Problem details: I would like each line of the data that holds the word "outline" copied out.

Given data:
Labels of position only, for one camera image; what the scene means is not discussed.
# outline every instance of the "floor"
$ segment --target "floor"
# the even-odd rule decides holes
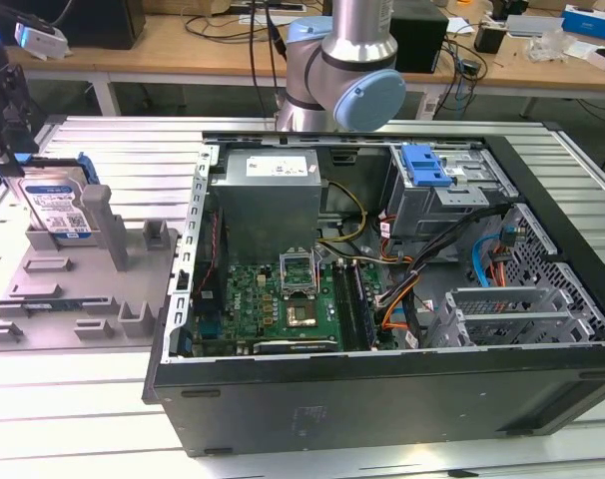
[[[30,82],[30,91],[38,105],[47,114],[100,115],[88,86],[74,82]],[[154,116],[212,116],[258,117],[261,108],[256,92],[250,87],[188,86],[185,87],[187,105],[180,106],[181,91],[176,85],[136,84],[117,85],[117,96],[123,115]],[[276,109],[272,90],[262,89],[268,114]],[[419,97],[409,94],[398,115],[401,119],[414,118]],[[519,111],[524,99],[520,97],[478,96],[469,106],[463,121],[519,122]],[[590,102],[603,108],[590,108],[605,119],[605,102]],[[459,114],[442,110],[439,120],[454,120]],[[605,121],[594,118],[576,101],[541,99],[530,117],[531,121],[558,123],[562,129],[598,164],[605,159]]]

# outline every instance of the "blue drive bay latch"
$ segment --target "blue drive bay latch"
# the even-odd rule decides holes
[[[427,145],[404,145],[402,160],[417,187],[448,187],[453,183],[438,155]]]

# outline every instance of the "wooden table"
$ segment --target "wooden table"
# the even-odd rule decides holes
[[[488,0],[474,0],[470,6],[453,3],[449,11],[477,23],[490,9]],[[530,10],[529,14],[550,12]],[[229,22],[226,18],[214,24]],[[193,27],[201,30],[203,20]],[[210,35],[247,31],[236,23],[209,28]],[[471,47],[474,35],[458,35],[456,40]],[[497,55],[483,55],[488,74],[476,88],[480,95],[605,99],[605,72],[582,60],[569,58],[566,63],[532,63],[523,53],[528,40],[505,37]],[[98,48],[74,48],[65,60],[42,62],[18,48],[10,49],[14,62],[23,65],[28,78],[87,81],[94,85],[103,115],[119,115],[113,83],[166,83],[179,85],[251,85],[252,77],[247,44],[221,44],[196,37],[185,31],[179,16],[148,16],[145,32],[132,50],[115,51]],[[265,42],[256,44],[258,83],[272,84],[269,49]],[[286,64],[276,58],[279,85],[285,84]],[[442,55],[435,73],[406,74],[407,90],[423,94],[418,119],[431,119],[434,106],[453,77],[453,62]]]

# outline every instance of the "desk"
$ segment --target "desk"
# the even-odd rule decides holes
[[[44,129],[37,142],[45,156],[86,152],[127,228],[163,218],[180,229],[199,138],[230,127],[271,131],[273,123],[79,117]],[[563,133],[539,123],[391,122],[383,130],[504,136],[605,261],[605,175]],[[155,168],[142,171],[142,162]],[[168,166],[170,178],[150,173]],[[144,203],[139,193],[147,195]],[[27,213],[0,189],[0,293],[27,247],[26,225]],[[0,478],[74,471],[75,478],[96,479],[127,471],[136,479],[169,472],[195,479],[408,479],[443,478],[452,469],[502,479],[605,478],[605,401],[552,436],[189,459],[163,409],[140,399],[148,359],[148,350],[136,348],[0,353]]]
[[[477,23],[489,8],[488,0],[474,0],[469,6],[453,3],[449,10],[468,18],[471,23]],[[204,24],[195,22],[194,26],[202,28]],[[247,26],[231,24],[208,33],[223,35],[246,30]],[[459,35],[456,40],[470,47],[473,36]],[[489,72],[476,87],[477,94],[605,100],[604,71],[574,58],[567,63],[531,63],[522,52],[525,42],[507,37],[497,55],[483,55]],[[247,44],[219,44],[190,35],[178,16],[149,16],[144,34],[129,51],[75,48],[74,55],[69,58],[42,62],[18,48],[10,48],[10,58],[23,65],[30,79],[91,82],[101,111],[107,116],[120,114],[112,88],[114,82],[252,84]],[[266,43],[256,45],[256,63],[259,85],[270,86],[272,71]],[[280,57],[276,58],[276,69],[278,83],[283,86],[286,65]],[[423,94],[418,119],[430,120],[433,117],[434,106],[452,76],[453,63],[445,55],[441,56],[432,75],[404,75],[407,90]]]

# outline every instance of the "yellow wire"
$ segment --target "yellow wire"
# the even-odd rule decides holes
[[[364,231],[364,227],[366,225],[366,210],[364,209],[364,206],[362,205],[360,200],[358,198],[356,198],[355,195],[352,192],[350,192],[345,186],[341,185],[338,182],[333,182],[333,181],[329,181],[329,184],[334,185],[335,187],[341,189],[343,193],[345,193],[348,197],[350,197],[353,200],[354,203],[357,204],[358,208],[360,209],[360,225],[358,226],[358,229],[355,232],[350,233],[348,235],[344,235],[342,237],[334,237],[334,238],[320,238],[317,241],[318,242],[336,242],[336,241],[351,240],[352,238],[357,237]]]

Task answer:
# outline every instance of the "floor"
# outline every instance of the "blue drive bay latch"
# outline every instance of the "wooden table"
# outline every instance of the "desk"
# outline every instance of the "yellow wire"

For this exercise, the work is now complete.